For many churches members around the world, it may be easier to find your future spouse in a bar rather than a singles ministry.

Kris Swiatocho, the director of From His Hands Ministries and The Singles Network Ministries, is explaining why. In a conversation on the Right to R.E.A.L. Love podcast this week, Swiatocho shared her insight with host Jay Mayo about some of the issues that exist within singles ministries.

According to Swiatocho who has worked in ministry for 25 years and authored books like Jesus, Single Like Me, adults in their 30s may be having a hard time fitting into a singles ministry with people who are a lot older and younger than them.

“A 33 year old does not want to hang out with their mom and dad or their grandparents. So what happens is the older singles will come because most older singles typically are much better at forming their little groups of friends,” she shared. “Then that 33, 34, 40-year-old comes into that classroom or comes into that small group or ministry and they see there are people there that are not their age so they stop coming.
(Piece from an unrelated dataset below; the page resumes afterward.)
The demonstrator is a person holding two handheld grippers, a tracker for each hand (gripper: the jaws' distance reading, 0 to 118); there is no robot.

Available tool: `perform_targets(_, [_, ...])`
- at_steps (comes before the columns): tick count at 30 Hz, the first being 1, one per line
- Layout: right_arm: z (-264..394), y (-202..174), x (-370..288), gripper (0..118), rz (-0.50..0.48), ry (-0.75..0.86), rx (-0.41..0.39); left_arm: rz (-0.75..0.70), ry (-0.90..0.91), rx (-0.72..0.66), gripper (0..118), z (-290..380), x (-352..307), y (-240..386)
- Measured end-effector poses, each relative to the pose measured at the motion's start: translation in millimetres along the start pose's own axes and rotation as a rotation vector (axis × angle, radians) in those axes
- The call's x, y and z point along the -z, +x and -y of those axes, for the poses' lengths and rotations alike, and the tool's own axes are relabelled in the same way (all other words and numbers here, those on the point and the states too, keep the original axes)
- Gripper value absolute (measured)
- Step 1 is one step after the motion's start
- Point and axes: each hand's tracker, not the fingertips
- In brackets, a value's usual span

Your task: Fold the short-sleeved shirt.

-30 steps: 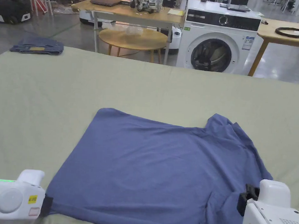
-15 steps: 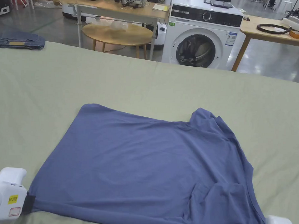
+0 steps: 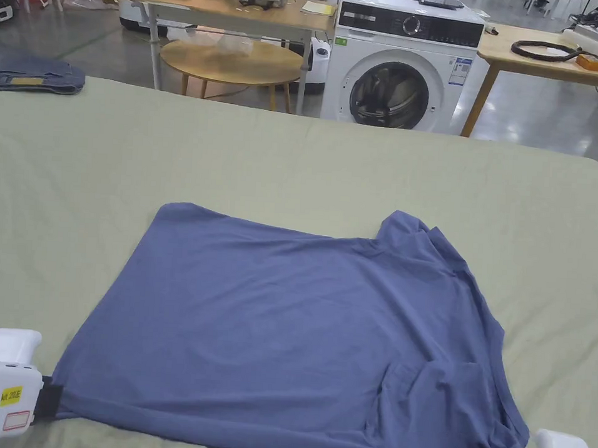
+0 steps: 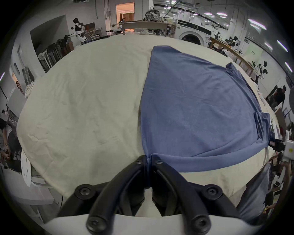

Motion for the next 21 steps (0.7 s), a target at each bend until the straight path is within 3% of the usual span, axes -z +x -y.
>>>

So what we have is this huge gap.”

Swiatocho has done contract work for megachurches throughout the years and said even in places of worship with large congregations, adults in their 30s have a hard time finding an age group to identify with since people in their young 20s don’t always relate to their current life circumstances.
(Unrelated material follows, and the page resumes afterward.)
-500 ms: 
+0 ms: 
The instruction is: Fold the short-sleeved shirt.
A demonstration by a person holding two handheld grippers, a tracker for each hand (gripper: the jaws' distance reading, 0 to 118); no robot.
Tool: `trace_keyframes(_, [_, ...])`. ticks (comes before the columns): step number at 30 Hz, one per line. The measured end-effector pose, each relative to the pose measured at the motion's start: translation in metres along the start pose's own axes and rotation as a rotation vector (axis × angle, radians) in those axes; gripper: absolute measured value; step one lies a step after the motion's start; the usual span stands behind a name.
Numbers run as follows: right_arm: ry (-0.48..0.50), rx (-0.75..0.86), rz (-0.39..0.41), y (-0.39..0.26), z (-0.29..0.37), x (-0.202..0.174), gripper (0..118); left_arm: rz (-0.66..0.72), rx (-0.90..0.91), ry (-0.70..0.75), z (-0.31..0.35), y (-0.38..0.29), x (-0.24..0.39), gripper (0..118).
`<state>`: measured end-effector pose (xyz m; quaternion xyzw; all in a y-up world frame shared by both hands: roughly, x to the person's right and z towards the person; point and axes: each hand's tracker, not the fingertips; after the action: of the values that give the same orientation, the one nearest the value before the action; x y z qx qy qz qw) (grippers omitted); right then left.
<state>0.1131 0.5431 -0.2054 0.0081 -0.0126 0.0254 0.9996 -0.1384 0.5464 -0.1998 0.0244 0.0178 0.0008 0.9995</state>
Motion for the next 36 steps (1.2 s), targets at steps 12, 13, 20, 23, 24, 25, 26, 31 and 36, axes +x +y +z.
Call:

“Where is that 30 to mid 40s? Well, most of them are in the bars,” she said. “Most of them are not going anywhere and most of them are online dating. That’s where they are.”

When churches have a hard time engaging this demographic for their singles ministries, Swiatocho said many of them begin to focus on older singles.
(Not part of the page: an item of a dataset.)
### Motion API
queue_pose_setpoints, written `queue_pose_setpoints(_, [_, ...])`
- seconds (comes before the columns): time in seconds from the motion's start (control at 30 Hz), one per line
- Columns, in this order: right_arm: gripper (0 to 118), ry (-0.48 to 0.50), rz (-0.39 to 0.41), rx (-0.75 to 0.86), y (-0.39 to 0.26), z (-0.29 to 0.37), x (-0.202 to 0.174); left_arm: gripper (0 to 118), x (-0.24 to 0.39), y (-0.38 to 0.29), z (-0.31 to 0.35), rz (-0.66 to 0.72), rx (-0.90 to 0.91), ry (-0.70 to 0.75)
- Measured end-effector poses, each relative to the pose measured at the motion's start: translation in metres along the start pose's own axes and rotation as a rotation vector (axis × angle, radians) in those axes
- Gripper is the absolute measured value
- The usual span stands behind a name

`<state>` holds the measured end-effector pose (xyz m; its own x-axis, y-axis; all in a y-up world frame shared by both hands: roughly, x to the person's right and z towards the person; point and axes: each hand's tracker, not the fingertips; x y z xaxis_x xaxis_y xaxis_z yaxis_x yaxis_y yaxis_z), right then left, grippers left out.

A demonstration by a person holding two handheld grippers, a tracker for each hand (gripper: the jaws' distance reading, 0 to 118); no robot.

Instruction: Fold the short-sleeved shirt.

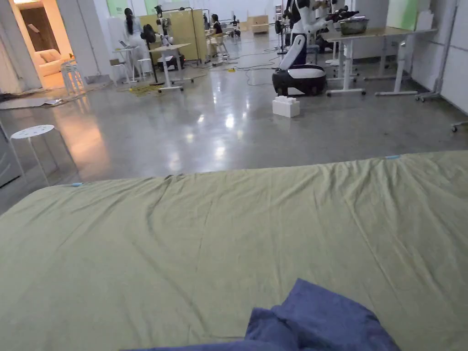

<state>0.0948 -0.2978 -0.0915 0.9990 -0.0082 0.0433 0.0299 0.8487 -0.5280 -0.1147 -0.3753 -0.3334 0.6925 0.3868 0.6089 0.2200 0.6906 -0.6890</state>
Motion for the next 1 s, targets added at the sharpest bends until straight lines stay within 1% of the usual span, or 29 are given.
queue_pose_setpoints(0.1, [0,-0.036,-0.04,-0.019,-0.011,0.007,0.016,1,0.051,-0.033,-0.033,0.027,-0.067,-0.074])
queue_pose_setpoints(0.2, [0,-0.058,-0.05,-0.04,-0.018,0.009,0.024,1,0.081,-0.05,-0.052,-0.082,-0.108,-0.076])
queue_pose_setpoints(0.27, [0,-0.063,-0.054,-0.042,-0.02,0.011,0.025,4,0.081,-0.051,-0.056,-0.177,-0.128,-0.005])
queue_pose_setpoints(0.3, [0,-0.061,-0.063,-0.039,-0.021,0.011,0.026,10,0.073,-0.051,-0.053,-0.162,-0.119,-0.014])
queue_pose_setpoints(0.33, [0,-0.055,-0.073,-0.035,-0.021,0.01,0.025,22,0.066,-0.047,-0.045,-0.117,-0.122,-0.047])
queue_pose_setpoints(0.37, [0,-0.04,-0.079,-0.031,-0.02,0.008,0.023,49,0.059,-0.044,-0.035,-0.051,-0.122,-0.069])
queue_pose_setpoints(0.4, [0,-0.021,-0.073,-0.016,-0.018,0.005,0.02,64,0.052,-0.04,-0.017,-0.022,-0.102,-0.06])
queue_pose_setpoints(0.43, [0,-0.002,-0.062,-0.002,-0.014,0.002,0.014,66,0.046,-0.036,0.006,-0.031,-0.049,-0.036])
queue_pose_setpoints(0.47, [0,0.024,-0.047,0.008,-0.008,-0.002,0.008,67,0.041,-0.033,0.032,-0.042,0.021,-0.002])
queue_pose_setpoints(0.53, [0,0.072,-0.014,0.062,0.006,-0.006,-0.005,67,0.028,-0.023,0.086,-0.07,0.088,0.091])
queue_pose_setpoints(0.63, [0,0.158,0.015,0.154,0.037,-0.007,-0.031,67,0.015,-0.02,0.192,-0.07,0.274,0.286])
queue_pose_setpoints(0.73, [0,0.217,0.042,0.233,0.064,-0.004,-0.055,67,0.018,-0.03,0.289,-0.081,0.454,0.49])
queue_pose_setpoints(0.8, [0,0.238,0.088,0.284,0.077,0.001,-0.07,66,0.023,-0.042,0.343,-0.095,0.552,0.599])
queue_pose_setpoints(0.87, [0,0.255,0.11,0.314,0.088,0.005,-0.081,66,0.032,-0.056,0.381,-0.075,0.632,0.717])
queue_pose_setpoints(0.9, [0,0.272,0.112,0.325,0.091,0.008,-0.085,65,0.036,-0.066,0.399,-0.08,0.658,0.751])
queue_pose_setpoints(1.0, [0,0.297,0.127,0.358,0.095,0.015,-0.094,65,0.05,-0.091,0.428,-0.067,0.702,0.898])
“A lot of churches go, ‘who do we target and how do we reach them?’ So if they go after the 30s and 40s [people] it’s hard to reach them because they come back to church to only find that the singles ministry is only five people,” she said. “So the church says we’re not going to reach those, we’ll go to the older  singles.”

Swiatocho revealed that most singles are interested in community, someone to marry and ways to work through their loneliness. While some churches shun the idea that some people go to church looking for a spouse, Swiatocho said she doesn’t see anything wrong with it.

“Even though some singles come into the church for the wrong reasons, people came to Jesus to feed them and to heal them. And Jesus used food and he used healing to get to their heart,” she said. “So singles come into church looking for a date and I always want to tell people why is that wrong?”

Still, she does recognize the importance of being cautious when it comes to focusing solely on dating in church.

“You need to take the time to find out what’s here. The church draws a lot of people that are not healthy, and that’s why they’re here,” she said. “A lot of them are getting healthy. We want you to take the time to build friendships.”

While some singles ministries may have a lot of work to do to engage under utilized demographics in their church, Swiatocho said it is important that pastors also don’t lose focus on their value.

“I would say from the pulpit I need my pastor to let me know that he needs me. When he never preaches and never includes singleness in his examples [and] all of his stories focus on marriage, all you’re saying is that I’m not valuable,” he said. “You don’t have community for me, you don’t have anything to help me prepare to be married, because I’d like to be married maybe, you don’t have anything to help me with my divorce, you don’t have anything to help me with my grief as a widow, than why should I come back?”